> **WHAT TO DO**
Go through the data underneath and report how many lines hold the string "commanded", giving only the number.
AVAILABLE DATA section start
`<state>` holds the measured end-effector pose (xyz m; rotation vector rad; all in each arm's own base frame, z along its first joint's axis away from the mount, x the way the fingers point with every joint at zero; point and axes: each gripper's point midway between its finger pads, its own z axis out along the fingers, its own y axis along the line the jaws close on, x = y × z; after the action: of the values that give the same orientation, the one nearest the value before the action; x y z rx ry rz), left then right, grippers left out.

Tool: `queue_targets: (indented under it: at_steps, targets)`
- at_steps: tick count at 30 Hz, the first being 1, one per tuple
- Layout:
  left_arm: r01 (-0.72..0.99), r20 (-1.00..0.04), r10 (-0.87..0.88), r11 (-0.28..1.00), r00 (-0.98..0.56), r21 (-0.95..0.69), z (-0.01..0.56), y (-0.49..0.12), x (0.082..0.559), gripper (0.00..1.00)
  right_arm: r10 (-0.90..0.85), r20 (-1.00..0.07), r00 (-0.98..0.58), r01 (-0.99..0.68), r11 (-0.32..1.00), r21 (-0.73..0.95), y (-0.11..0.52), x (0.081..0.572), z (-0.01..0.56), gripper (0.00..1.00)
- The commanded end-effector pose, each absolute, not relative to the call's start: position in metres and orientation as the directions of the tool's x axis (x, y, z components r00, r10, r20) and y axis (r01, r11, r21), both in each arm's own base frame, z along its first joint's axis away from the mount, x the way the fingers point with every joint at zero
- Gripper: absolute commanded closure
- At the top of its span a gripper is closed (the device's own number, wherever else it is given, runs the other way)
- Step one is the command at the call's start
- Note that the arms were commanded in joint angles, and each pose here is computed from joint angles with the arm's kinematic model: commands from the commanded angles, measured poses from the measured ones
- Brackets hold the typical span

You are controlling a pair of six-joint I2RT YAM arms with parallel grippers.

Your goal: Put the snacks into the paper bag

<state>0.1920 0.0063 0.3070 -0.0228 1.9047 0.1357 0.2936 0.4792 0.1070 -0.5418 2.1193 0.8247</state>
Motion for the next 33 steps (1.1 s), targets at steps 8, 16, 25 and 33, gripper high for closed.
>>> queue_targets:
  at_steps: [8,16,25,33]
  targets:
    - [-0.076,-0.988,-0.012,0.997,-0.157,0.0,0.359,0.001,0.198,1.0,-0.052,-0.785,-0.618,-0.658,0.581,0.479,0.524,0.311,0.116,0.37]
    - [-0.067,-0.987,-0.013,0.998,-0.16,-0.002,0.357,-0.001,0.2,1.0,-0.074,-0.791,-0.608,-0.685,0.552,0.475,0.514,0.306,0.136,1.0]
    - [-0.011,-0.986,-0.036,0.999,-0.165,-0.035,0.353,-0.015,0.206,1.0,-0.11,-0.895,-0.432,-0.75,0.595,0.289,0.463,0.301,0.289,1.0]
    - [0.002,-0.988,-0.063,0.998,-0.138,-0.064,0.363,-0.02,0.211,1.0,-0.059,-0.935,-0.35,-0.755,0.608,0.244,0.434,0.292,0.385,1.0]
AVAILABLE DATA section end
> **RESULT FOR THIS EXERCISE**
3